Paradójicamente esta patología grave cursa con trombosis, ya que las pocas plaquetas que quedan
están hiperactivadas.
HBPM:
- Hemorragias/trombocitopenia: mucho menos frecuente y de menor intensidad.
- La eficacia neutralizante de la protamina es menor.

Aplicaciones terapéuticas.

- Enfermedad tromboembólica venosa (ETV).


o Tratamiento: heparina durante 5-10 días y después se pasa a anticoagulantes orales (ACO).
Los dicumarínicos (Antivitamina K = AVK) tardan varios días en ejercer su efecto. Por lo que
cuando los usamos, debemos añadir también otro anticoagulante en lo que produce su
efecto.
o Profilaxis, en el caso de prótesis valvular, cirugía de alto riesgo trombótico.
- Síndrome coronario agudo (IAM…) Se pueden usar ambas
- Circulación extracorpórea. Para evitar que se trombosen esos sistemas.
- Profilaxis de episodios trombóticos en mujeres embarazadas. En este caso las de bajo peso
molecular son mejores.

Las HBPM son preferibles a las HNF en la mayor parte de las indicaciones.

2. FONDAPARINUX.

Es un análogo sintético del pentasacárido activo de la estructura de la heparina. Tiene las mismas
indicaciones que la heparina y aunque su único inconveniente es que carece de antídoto, es mejor que la
heparina (no necesita monitorización ni produce trombocitopenia). El problema es que es más caro.
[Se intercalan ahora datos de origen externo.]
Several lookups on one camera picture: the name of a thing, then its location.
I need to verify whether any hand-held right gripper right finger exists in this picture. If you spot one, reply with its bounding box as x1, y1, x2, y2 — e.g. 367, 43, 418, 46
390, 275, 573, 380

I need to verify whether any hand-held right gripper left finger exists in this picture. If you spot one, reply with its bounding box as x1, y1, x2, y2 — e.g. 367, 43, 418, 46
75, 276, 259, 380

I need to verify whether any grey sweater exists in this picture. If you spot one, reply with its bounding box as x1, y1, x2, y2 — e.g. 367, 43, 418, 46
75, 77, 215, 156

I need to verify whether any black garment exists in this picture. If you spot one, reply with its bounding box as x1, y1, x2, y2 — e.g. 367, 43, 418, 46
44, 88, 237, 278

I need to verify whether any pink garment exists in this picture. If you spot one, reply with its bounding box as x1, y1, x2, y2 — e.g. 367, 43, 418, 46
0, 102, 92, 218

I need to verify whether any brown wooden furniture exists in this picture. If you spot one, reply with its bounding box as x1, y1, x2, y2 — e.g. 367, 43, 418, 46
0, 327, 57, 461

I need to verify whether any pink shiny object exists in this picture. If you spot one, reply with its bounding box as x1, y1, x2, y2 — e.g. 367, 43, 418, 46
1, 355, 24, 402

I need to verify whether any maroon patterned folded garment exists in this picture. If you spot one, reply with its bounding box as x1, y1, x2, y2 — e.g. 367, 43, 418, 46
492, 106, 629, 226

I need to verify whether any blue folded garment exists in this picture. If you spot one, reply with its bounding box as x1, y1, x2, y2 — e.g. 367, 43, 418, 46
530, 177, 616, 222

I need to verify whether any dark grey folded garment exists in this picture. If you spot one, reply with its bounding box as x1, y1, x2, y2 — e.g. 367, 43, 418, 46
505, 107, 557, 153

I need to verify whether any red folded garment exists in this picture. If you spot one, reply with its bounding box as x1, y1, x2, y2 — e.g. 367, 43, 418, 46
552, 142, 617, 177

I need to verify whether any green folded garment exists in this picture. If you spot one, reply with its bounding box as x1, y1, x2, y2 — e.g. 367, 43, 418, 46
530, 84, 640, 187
ANTICOAGULANTES DE ACCIÓN DIRECTA.

1. HIRUDINAS Y ANÁLOGOS.

Son anticoagulantes naturales de carácter polipeptídico que se encuentran en las sanguijuelas. A partir de la
hirudina se han obtenido nuevas moléculas –análogos- por tecnología de ADN recombinante como la
desirudina y la lepirudina, o bien por nueva síntesis como el caso de la bivalurdina. Solo debemos saber que
existen y que son fármacos de uso hospitalario como una alternativa, especialmente en pacientes que han
sufrido una trombocitopenia tipo II por heparina. Actúan de manera directa, sin el concurso de la AT III.

Problemas: no tienen antídotos y alguno puede producir reacciones anafilácticas.